The "D" player could have made the "C" players aware of the "C" accordion's blues key of (D). The "D" player could have also got some practice playing the dreaded backside of that "D" accordion which would have been the key of "G" which would have been an easy dream for the "C" players.
Melo, you are absolutely correct sir.
I think that learning all of the "positions" on that accordion should only take a few years if you are aware of them right at the start, and chase after and/or are shown or told the correct methods of actually playing them. I call them "keys" now. "Positions" is a confusing term and it scares young Cajun or beginner Cajun accordion players into doubting themselves. "Positions" is too fancy a term. It implies difficulty. "KEYS" implies "ACCESS"!
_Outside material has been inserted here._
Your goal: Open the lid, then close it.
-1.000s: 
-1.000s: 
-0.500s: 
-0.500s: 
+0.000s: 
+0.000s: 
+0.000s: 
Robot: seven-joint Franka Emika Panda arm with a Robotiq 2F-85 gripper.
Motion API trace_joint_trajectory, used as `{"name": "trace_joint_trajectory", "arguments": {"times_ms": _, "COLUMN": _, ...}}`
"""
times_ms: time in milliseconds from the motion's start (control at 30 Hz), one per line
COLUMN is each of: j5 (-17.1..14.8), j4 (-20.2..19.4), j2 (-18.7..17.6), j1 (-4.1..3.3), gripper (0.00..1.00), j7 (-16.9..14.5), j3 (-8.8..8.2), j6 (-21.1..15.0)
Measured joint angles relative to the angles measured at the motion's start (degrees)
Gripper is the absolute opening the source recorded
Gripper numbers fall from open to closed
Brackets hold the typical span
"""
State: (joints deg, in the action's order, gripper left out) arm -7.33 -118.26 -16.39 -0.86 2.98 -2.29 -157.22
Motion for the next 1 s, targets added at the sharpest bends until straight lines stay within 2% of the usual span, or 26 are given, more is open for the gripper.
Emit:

I've always found that the most important thing is to the learn all the notes of the buttons. That will give you the ultimate freedom of just knowing where stuff is at. Put a little music theory (very basic) on top of that, and I think anyone can play in any key. Obviously, with increasing limitations depending the key being played in relative to the base key of the accordion (some key-to-accordion match ups may limit you to only 1 or 2 notes, and maybe not even the root note of the tune's key). Considering some of these extreme limitations, some would argue that it isn't even worth playing if the key-to-accordion match up isn't in the norm, but if you know what notes the buttons are you at least don't have to put your accordion down when someone switches things up on you.